Voter turnout rose to 23 per cent in this year’s IGNITE elections

Mar 16, 2023 | Campus News, News

Humber College and the University of Guelph-Humber has a student government following last week’s voting that attracted more students that in the recent past.

The results for for 2023-2024 are in. A total of 14 candidates ran in the election, and 7,061 out of 29,911 voters cast a ballot, a 23.6 per cent voter turnout, IGNITE said. 

IGNITE, the student union at Humber College and the University of Guelph-Humber, represents about 30,000 students and is handles more than $13 million worth of student fees.

This year 23.6 per cent of eligible voters — compared to about nine per cent last year — picked thye IGNITE board of directors.

Shanell Roy, who won with 43 per cent votes at Humber North, said this year the voter turnout was more because it is a post-pandemic year.

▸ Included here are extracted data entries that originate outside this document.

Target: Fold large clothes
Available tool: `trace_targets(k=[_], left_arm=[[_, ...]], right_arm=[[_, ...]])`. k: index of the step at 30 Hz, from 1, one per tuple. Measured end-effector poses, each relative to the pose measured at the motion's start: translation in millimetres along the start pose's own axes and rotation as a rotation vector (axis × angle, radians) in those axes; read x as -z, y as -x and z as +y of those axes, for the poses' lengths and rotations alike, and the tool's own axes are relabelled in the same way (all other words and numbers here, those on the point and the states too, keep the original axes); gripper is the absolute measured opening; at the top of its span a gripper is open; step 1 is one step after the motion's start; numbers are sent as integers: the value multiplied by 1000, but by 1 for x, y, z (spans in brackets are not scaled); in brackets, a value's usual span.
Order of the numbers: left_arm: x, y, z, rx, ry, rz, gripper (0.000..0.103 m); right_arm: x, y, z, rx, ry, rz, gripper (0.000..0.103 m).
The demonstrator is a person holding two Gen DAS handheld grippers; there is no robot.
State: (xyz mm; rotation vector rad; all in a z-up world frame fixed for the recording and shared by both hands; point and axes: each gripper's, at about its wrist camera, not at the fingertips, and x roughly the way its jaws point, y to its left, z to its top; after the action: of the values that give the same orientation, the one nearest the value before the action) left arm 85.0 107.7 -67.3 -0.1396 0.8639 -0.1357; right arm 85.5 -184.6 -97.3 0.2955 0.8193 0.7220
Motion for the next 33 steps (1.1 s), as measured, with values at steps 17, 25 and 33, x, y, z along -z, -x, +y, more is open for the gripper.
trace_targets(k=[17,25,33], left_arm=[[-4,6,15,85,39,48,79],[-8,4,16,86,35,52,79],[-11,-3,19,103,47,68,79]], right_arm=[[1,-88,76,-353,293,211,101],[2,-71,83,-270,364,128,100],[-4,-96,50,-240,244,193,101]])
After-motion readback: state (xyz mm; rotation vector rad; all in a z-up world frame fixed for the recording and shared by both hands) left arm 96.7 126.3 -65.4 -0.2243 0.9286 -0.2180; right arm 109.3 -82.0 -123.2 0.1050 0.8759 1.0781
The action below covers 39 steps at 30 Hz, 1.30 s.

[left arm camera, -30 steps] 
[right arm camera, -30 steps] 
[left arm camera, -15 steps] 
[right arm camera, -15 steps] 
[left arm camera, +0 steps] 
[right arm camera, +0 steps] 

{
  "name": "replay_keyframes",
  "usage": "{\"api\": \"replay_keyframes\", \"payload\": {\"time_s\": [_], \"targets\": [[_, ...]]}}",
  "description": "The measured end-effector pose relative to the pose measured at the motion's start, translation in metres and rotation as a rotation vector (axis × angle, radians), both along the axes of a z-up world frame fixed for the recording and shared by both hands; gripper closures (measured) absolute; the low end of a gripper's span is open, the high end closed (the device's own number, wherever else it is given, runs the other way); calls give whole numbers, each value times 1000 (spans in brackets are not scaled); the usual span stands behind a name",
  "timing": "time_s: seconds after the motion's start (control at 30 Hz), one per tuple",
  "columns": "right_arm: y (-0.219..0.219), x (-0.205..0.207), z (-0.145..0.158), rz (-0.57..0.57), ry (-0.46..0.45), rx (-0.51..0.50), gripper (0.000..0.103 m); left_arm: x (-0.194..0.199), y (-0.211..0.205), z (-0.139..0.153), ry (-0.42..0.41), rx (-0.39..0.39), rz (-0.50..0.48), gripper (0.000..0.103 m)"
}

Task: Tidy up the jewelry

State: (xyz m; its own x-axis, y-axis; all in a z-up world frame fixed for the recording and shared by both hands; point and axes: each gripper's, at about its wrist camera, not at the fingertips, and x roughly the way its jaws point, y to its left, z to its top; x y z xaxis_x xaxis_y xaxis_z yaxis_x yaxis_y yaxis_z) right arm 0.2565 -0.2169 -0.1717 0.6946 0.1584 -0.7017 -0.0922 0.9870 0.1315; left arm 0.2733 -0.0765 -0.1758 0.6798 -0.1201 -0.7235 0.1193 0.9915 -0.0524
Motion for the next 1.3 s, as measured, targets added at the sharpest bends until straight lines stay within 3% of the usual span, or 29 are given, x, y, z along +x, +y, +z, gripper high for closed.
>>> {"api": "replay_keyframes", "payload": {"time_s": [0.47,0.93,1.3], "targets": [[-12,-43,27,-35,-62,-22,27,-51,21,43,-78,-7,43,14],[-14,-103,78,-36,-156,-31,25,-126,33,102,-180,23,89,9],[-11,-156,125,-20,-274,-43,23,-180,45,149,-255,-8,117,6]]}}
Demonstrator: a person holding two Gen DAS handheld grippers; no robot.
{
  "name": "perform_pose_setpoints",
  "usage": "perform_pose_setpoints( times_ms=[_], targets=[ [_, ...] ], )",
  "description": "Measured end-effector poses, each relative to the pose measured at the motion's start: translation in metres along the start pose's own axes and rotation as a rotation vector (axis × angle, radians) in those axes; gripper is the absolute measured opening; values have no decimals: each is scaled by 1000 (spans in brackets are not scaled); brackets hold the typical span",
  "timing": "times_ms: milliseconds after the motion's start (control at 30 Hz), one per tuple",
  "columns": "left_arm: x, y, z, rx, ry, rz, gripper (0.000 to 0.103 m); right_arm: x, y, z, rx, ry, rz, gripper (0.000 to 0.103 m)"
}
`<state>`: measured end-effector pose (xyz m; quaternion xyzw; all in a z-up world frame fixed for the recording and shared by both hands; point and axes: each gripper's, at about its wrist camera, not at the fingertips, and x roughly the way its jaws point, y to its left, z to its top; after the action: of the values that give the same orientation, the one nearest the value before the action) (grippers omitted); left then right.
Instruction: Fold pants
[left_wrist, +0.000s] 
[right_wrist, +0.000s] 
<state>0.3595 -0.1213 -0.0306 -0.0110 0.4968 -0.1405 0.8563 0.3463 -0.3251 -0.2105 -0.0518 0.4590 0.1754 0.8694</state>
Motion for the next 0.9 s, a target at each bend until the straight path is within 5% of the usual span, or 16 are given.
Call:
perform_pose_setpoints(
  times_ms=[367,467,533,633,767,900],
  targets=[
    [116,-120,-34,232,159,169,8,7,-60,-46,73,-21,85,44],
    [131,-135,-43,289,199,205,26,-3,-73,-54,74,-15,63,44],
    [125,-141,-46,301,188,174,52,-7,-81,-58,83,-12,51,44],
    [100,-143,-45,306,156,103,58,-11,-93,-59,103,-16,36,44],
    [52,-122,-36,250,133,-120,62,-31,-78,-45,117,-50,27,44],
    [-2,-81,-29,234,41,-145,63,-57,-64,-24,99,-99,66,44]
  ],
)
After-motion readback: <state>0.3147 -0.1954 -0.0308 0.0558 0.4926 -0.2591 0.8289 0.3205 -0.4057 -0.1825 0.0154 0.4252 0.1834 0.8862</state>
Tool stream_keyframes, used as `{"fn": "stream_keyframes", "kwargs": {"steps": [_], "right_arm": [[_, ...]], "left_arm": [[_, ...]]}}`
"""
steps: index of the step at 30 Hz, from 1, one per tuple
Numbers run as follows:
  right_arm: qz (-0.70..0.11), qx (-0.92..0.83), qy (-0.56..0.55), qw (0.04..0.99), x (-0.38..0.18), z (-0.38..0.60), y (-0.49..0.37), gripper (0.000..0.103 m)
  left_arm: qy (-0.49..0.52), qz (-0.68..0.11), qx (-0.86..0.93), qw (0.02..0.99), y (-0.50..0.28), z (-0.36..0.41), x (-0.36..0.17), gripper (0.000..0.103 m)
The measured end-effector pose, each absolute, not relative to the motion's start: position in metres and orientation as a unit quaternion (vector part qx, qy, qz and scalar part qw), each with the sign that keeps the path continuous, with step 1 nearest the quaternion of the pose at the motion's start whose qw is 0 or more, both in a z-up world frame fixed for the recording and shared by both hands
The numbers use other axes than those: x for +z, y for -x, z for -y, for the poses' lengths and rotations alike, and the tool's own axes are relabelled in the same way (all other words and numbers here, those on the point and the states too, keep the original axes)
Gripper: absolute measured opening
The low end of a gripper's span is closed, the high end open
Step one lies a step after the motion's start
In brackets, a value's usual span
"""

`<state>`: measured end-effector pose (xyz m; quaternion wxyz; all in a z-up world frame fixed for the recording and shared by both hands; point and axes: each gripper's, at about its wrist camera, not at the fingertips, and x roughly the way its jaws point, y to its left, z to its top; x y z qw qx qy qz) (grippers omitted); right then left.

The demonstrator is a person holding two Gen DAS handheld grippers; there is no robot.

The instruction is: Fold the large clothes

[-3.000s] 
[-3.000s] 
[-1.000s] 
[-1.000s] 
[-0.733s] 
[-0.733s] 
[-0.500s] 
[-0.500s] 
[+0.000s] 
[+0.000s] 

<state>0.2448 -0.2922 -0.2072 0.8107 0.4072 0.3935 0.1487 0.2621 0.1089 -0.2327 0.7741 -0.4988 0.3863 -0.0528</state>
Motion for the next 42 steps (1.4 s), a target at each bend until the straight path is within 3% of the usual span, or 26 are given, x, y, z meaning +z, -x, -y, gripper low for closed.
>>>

“We are coming from the era of the pandemic,” she said. “A lot of students are still shy, some of them are still in their shells”.

Roy said she didn’t expect her to win because she didn’t get many attendees at the Women’s Day event last week.

“I literally had a breakdown on campus because this is me trying to help them to build their professional portfolio,” Roy said.

She said her biggest fear is not being able to help the students.

“This fear will be stemming from students not having the courage to visit the IGNITE website,” Roy said.

The elections were held last week with a total of 14 candidates competing for the positions on the board of directors. The nine elected student representatives will serve Humber College North and Lakeshore campuses and University of Guelph-Humber students.

Angad Handa, who won with 14 per cent of votes at Humber North, said student advocacy will be his top priority as a member of IGNITE.

“There are some issues and concerns like on-campus jobs, the parking lot issues, and many other issues that need to get a limelight”, he said.

Handa said he has always been active in leadership roles as he was the captain of the cricket team back home in India.

He said as a leader he is someone who likes to work in a team.

“I would like to work with everyone and get their suggestions, their ideas and put work to it,” Handa said.

Navjot Singh, who won with 21 per cent of votes at Lakeshore, said his police foundations program inspired him to run for this election.

A man in a turban standing in front of a building.

Navjot Singh standing in front of a building. Photo credit: Courtesy Navjot Singh

“My program teaches me all about leadership and this election was an opportunity for me to get experience in leadership and serve the students,” he said.

Jenny Trang, who received 25 per cent votes at Guelph-Humber, said her top priority for the upcoming year is to be as transparent as possible with the students.

“I think it’s extremely important for the students to know what is going on with their student union and what decisions are being made for them,” she said.

Trang said she is grateful after winning as everyone has put in a lot of hard work during the campaigns.

“After two weeks of campaigning, I understand how much hard work every single candidate put into this election,” Trang said.

Roy said she is looking forward to working for student advocacy in the future.

“There’s so much more work to be done. And the good work must go on,” she said.

The North representatives on the Board of Governors are: Chair Jessica Urzua Cordon-Carrera Valle, Marisa Ulloa-Cornejo and Aksnoor Singh Kamboj. The Lakeshore directors are Neha Singh and Parul Yadav. Guelph-Humber directors are Fiona Mahadeo, Brittany Bartolome and Lauren Abela.